I am currently in my laboratory thinking of ways to besmirch the dastardly Orange Cat that torments me everyday on my outings. I wish I could say that I could turn the other cheek when it comes the orange hairball but if I did I might end up looking like I had a run in with Freddy Krueger. I will tell you a little about myself. When I was a young pup I had a rough life. The people who owned me…yes, I said owned me…didn’t treat me very well. I was often kicked and hit. As I was tied up in the back yard being soaked by a March downpour I finally made my escape by desperately chewing through the harness that held me captive. I was free!!!! Alone on the streets, hungry, and hurt, but free!
Soon the Dog cops caught me and I was held at the “Pound”. It wasn’t as bad as where I was before: I had food, water and a roof over my head. I had three roommates that were very pushy and always stealing all the food, but I guess it could have been worse. My time at the pound was growing short. Everyday people would walk through the halls looking at us and trying to decide if we would go home with them. I waited for my turn, but it didn’t seem like it was going to come. One sunny day, a girl with long flowing brown hair walked up to my cage. She bent down and called to the little black whiney guy laying behind me. He looked up but never came to her. I walked up and placed my paw through the cage to get her attention. I also gave her my best booboo lip. She looked at me and said something to the big lady with her, then walked off. My heart sank into my tail.
Several days passed, and it was looking bleak. Several people came to my cage, and the girl and the big lady came too, but they were looking at the black dog, not me. It didn’t look like I was ever going to get probation. An older gentleman reached down and picked up the little black dog and cuddled him tight. Well, at least I got rid of a roommate. The girl sat down in front of my cage and took a tennis ball out of her pocket. She put it near me to see what my reaction would be (she didn’t know that next to cow and chicken the tennis ball is one of my favorite things). I didn’t know it at the time, but the girl and big lady were in the process of springing me out. I had to have surgery and a microchip before I could leave, but once that was all done the Big Lady came back, scooped me up in a blanket, put me in a warm dog crate, and took me to a new home.

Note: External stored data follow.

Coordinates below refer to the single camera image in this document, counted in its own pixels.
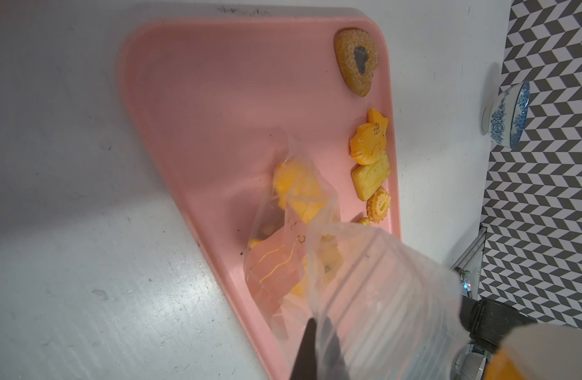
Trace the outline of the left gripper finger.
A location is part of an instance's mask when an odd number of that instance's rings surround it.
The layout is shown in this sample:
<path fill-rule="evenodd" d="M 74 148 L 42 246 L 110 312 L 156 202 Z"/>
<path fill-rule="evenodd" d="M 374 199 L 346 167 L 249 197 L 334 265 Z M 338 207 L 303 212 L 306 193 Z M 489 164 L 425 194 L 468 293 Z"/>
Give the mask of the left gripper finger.
<path fill-rule="evenodd" d="M 316 350 L 316 338 L 332 336 L 323 354 Z M 341 351 L 340 340 L 330 318 L 322 323 L 314 318 L 308 320 L 298 349 L 290 379 L 318 379 L 319 370 L 326 370 L 324 379 L 349 379 L 348 370 Z"/>

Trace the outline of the clear resealable bag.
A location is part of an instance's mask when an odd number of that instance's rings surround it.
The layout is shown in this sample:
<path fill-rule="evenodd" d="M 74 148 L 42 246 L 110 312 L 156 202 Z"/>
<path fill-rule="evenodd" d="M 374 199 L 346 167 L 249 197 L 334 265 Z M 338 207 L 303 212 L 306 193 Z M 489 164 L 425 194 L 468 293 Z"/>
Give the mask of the clear resealable bag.
<path fill-rule="evenodd" d="M 459 276 L 379 227 L 344 222 L 337 191 L 290 136 L 243 270 L 292 369 L 311 318 L 332 321 L 349 379 L 449 379 L 468 343 Z"/>

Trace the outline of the metal tongs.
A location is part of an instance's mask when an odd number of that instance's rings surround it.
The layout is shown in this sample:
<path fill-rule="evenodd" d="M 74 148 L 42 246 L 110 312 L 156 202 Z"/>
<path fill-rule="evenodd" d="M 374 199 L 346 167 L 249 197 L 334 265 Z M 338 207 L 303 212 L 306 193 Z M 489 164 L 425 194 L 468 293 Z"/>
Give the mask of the metal tongs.
<path fill-rule="evenodd" d="M 533 324 L 513 329 L 485 370 L 485 379 L 582 379 L 582 330 Z"/>

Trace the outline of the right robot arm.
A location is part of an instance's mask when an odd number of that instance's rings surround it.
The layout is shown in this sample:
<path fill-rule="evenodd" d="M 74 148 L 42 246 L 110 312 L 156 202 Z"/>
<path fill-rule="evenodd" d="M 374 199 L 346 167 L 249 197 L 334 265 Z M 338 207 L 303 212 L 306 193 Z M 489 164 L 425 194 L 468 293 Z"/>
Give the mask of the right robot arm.
<path fill-rule="evenodd" d="M 502 340 L 517 327 L 535 324 L 536 319 L 503 302 L 464 296 L 460 323 L 468 332 L 470 342 L 457 355 L 451 378 L 484 379 Z"/>

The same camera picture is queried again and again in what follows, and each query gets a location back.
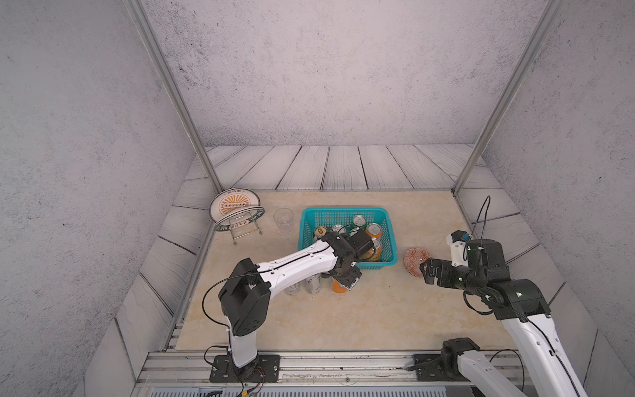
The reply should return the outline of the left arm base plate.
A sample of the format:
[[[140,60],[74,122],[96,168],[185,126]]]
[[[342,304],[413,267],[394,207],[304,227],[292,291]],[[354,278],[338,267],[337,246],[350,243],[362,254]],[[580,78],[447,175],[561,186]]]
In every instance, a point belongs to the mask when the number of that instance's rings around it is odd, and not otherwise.
[[[244,367],[238,367],[230,355],[214,358],[209,382],[220,383],[276,383],[279,381],[280,355],[258,354]]]

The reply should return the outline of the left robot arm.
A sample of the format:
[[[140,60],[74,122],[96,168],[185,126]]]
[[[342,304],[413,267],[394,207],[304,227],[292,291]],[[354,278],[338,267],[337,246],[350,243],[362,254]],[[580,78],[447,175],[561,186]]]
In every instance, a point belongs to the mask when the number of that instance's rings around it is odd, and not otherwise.
[[[361,277],[357,264],[371,250],[371,245],[369,238],[355,243],[351,238],[329,233],[313,245],[274,261],[254,263],[250,258],[240,261],[231,275],[219,282],[223,287],[218,293],[234,367],[256,365],[256,331],[266,321],[274,297],[322,273],[352,289]]]

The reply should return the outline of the white Monster can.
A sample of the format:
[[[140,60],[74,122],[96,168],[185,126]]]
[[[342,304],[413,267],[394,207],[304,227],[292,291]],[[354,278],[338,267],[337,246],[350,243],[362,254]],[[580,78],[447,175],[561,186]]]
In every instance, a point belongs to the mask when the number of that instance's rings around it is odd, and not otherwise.
[[[304,280],[304,287],[309,294],[318,294],[322,289],[320,274],[306,278]]]
[[[289,296],[296,296],[301,291],[301,283],[297,282],[287,287],[284,292]]]

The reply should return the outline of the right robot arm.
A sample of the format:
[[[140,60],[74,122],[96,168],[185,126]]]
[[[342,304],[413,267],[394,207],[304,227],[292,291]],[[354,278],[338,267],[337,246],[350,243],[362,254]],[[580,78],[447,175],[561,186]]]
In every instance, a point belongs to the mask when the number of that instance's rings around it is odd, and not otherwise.
[[[420,266],[425,282],[474,295],[489,308],[515,343],[540,396],[586,396],[557,334],[542,292],[532,281],[513,280],[507,266],[455,265],[430,258]],[[446,374],[460,375],[486,396],[523,393],[487,362],[467,338],[446,343]]]

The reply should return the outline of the teal plastic basket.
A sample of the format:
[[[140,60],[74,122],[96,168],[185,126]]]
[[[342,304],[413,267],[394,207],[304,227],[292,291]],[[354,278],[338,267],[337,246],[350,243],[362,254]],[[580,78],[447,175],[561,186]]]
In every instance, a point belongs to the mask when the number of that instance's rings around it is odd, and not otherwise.
[[[352,231],[353,219],[360,215],[365,218],[366,225],[371,223],[380,225],[383,234],[380,237],[383,249],[378,261],[358,263],[361,270],[381,270],[393,266],[399,261],[395,231],[390,215],[384,208],[372,207],[313,207],[302,212],[299,221],[298,250],[302,250],[314,243],[314,231],[317,227],[326,227],[329,231],[336,225],[341,225]]]

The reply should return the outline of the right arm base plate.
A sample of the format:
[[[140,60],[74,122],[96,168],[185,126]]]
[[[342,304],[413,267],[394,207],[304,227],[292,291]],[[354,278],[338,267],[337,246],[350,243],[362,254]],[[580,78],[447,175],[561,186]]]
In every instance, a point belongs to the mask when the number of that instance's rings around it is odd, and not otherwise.
[[[419,382],[458,382],[465,378],[454,368],[445,353],[413,355],[413,369]]]

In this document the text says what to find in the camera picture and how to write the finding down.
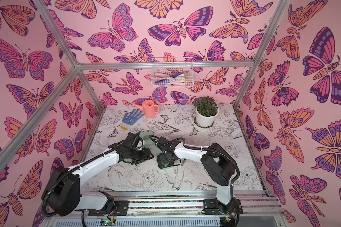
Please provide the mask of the green case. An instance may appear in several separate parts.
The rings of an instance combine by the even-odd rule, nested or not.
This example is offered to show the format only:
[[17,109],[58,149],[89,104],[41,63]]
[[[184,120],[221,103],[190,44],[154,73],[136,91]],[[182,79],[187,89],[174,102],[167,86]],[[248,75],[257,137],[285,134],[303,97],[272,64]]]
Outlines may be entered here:
[[158,154],[156,160],[159,169],[166,169],[181,164],[181,159],[170,152]]
[[151,147],[154,145],[154,142],[150,139],[150,136],[153,135],[152,131],[141,132],[140,137],[143,139],[143,147]]

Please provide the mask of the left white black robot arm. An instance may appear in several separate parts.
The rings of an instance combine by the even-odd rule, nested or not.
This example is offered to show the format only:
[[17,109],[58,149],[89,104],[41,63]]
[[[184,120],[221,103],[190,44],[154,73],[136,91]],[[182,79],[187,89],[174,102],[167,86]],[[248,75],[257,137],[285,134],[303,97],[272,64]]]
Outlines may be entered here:
[[44,217],[66,216],[73,211],[97,210],[111,214],[115,210],[114,198],[106,192],[81,191],[82,185],[104,169],[119,162],[137,165],[152,160],[154,155],[143,147],[139,133],[129,133],[125,140],[109,145],[97,156],[53,171],[42,194],[41,212]]

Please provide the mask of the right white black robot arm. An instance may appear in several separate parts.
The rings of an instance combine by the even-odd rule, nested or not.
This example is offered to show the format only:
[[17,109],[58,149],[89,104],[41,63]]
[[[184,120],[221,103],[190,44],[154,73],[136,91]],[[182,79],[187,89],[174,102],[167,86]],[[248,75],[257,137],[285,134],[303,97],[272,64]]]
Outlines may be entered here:
[[232,217],[243,214],[241,202],[234,195],[234,183],[240,177],[239,167],[219,144],[196,146],[187,144],[184,138],[168,141],[154,135],[150,136],[150,140],[162,152],[157,156],[160,169],[179,166],[183,160],[201,163],[217,185],[216,209]]

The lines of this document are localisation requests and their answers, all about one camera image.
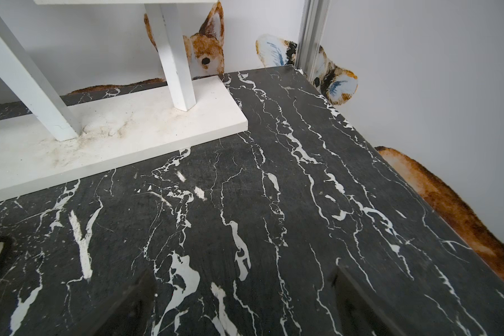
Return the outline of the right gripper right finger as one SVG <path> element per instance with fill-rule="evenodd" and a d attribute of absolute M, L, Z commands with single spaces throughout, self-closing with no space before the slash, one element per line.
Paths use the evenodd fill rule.
<path fill-rule="evenodd" d="M 380 305 L 381 298 L 368 294 L 345 267 L 330 274 L 343 335 L 407 335 L 401 320 Z"/>

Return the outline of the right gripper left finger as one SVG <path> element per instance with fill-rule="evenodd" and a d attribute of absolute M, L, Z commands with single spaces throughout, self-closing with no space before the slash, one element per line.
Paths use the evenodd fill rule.
<path fill-rule="evenodd" d="M 73 327 L 74 335 L 143 335 L 155 305 L 156 280 L 147 270 Z"/>

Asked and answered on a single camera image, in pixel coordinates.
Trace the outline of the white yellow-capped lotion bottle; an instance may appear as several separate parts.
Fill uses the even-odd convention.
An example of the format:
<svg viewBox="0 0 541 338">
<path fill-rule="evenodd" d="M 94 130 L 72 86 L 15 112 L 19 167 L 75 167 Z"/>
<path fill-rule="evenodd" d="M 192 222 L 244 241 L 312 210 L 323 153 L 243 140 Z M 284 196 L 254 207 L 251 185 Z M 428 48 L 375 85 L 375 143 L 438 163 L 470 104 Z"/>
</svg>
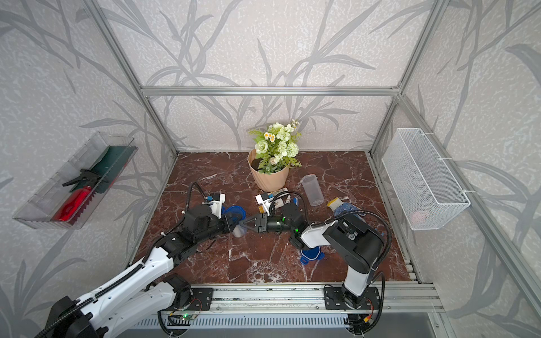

My new home is amazing. I have my own bed with a fuzzy blanket (we refer to it as a woobie). I have tons of toys, food, treats, cookies, but most importantly a family who loves me. I have a girl, a mom and a dad. While my plan for world domination is ongoing, at least I can do it in comfort with the love and support of my new family


Friday, July 31, 2009

Going out in disguise to try and find the Orange cat

Ok,  I've been out at least four times today and I haven't seen the Orange Satan.  I looked in all of his normal hiding places.  Under the car, in the bushes, and lying in the flower bed. 


I don't know if he heard me coming so he went and hid somewhere else.  I decided on my final evening outing that I would go out in disguise.  I figure if he doesn't realize its me he won't go hide..  I'm not a fan of the Orange cat, but its comforting to know where the hair ball is.  I don't like sneak attacks.


Since lately Orange cat has been in the flower bed I decided that I would try and blend in.  Check out my picture you'll see what I mean.


Well I put on my best incognito disguise and set out to find the Orange cat.   I walked over to the bushes and he wasn't there, not under the car either, OK here comes the test, I walked as quietly as I could in Ninja mode toward the flower bed.  Darn, not there.  I don't know if the mangy creature got pinched by the animal cops or if he was inside being a slug.  i guess I'll have to wait until tomorrow to find out.


Until tomorrow, cheers!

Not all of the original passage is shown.